## YOUR INSTRUCTIONS
Please restate word for word the lines from the top of the entries through the line that contains "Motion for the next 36", and do not include any pictures.

## GIVEN DATA

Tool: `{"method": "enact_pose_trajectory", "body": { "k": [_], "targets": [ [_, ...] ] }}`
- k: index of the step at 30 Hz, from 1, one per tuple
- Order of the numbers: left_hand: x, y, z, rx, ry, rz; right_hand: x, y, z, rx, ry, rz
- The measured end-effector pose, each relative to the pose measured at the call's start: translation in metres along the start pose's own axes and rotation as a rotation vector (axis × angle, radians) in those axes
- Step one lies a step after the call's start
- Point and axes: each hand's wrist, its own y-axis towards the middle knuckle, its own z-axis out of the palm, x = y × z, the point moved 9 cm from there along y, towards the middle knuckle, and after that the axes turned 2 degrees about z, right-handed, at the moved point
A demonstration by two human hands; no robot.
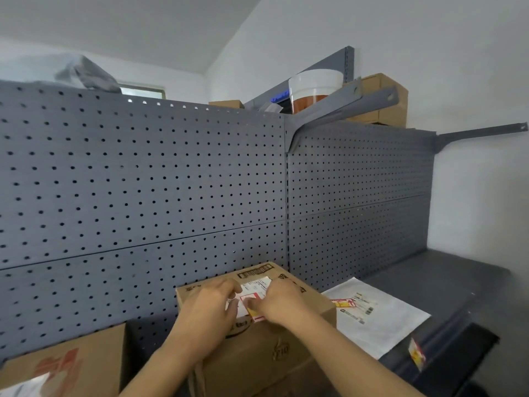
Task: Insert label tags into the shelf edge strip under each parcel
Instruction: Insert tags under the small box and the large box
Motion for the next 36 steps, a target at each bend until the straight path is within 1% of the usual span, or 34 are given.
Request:
{"method": "enact_pose_trajectory", "body": {
  "k": [4,9,12,16,19,22,25,30,34,36],
  "targets": [
    [0.009,0.004,0.003,-0.004,0.032,-0.007,0.003,0.020,0.011,0.094,-0.027,0.017],
    [0.014,0.004,0.001,0.001,0.039,-0.044,0.000,0.026,0.008,0.243,-0.083,0.090],
    [0.014,0.003,-0.004,-0.001,0.037,-0.061,-0.001,0.027,0.007,0.313,-0.022,0.090],
    [0.014,-0.001,-0.011,-0.011,0.047,-0.069,0.003,0.021,0.007,0.318,0.141,0.043],
    [0.016,-0.009,-0.016,-0.019,0.047,-0.083,0.005,0.016,0.004,0.282,0.215,-0.006],
    [0.017,-0.021,-0.023,-0.041,0.032,-0.083,0.007,0.009,-0.006,0.227,0.353,-0.059],
    [0.015,-0.033,-0.032,-0.053,0.022,-0.081,0.017,-0.004,-0.016,0.180,0.490,-0.163],
    [0.007,-0.061,-0.055,-0.078,0.057,-0.079,0.044,-0.043,-0.006,0.213,0.548,-0.321],
    [0.001,-0.096,-0.079,-0.111,0.107,-0.154,0.058,-0.078,0.003,0.196,0.512,-0.413],
    [0.000,-0.120,-0.090,-0.118,0.126,-0.213,0.060,-0.096,0.011,0.220,0.496,-0.445]
  ]
}}
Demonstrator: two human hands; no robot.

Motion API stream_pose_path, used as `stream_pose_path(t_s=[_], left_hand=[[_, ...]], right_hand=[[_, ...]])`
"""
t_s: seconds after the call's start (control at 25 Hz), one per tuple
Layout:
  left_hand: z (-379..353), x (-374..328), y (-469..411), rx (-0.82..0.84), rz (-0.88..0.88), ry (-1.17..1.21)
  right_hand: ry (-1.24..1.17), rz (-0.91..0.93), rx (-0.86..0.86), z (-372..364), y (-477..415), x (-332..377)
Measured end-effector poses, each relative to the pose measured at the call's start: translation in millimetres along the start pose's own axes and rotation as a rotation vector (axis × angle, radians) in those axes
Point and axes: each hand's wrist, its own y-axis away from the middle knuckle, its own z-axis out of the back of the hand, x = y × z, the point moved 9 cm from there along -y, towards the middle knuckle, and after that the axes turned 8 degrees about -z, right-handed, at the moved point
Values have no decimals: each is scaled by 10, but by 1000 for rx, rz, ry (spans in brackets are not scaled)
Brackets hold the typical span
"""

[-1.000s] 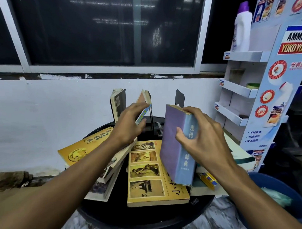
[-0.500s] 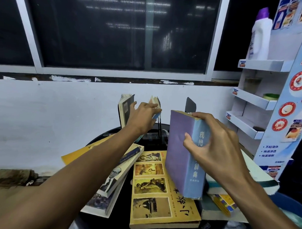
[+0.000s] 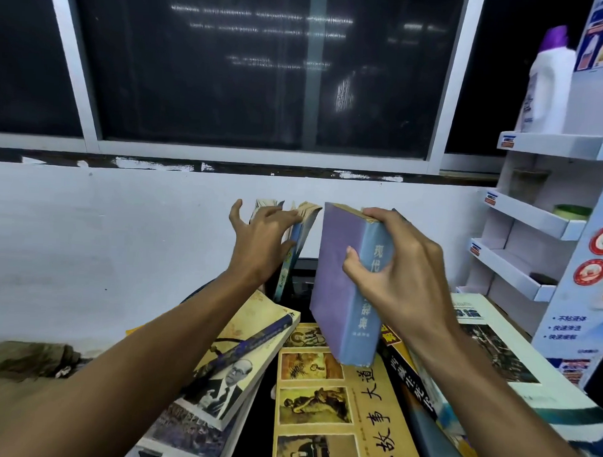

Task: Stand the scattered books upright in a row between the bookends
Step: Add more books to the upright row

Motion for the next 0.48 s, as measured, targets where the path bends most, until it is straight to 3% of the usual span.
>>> stream_pose_path(t_s=[0.48], left_hand=[[-33,445,47,-4,20,301]], right_hand=[[52,43,5,-1126,-420,-94]])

## TASK RESPONSE
Tool: `{"method": "enact_pose_trajectory", "body": { "k": [_], "targets": [ [_, ...] ] }}`
- k: index of the step at 30 Hz, from 1, one per tuple
- Order of the numbers: left_hand: x, y, z, rx, ry, rz; right_hand: x, y, z, rx, ry, rz
- The measured end-effector pose, each relative to the pose measured at the call's start: translation in metres along the start pose's own axes and rotation as a rotation vector (axis × angle, radians) in those axes
- Step one lies a step after the call's start
- Point and axes: each hand's wrist, its own y-axis towards the middle knuckle, its own z-axis out of the palm, x = y × z, the point moved 9 cm from there along y, towards the middle knuckle, and after that the axes turned 2 degrees about z, right-handed, at the moved point
A demonstration by two human hands; no robot.
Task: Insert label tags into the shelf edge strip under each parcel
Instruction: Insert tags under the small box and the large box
Motion for the next 36 steps, a target at each bend until the straight path is within 1% of the usual span, or 34 are given.

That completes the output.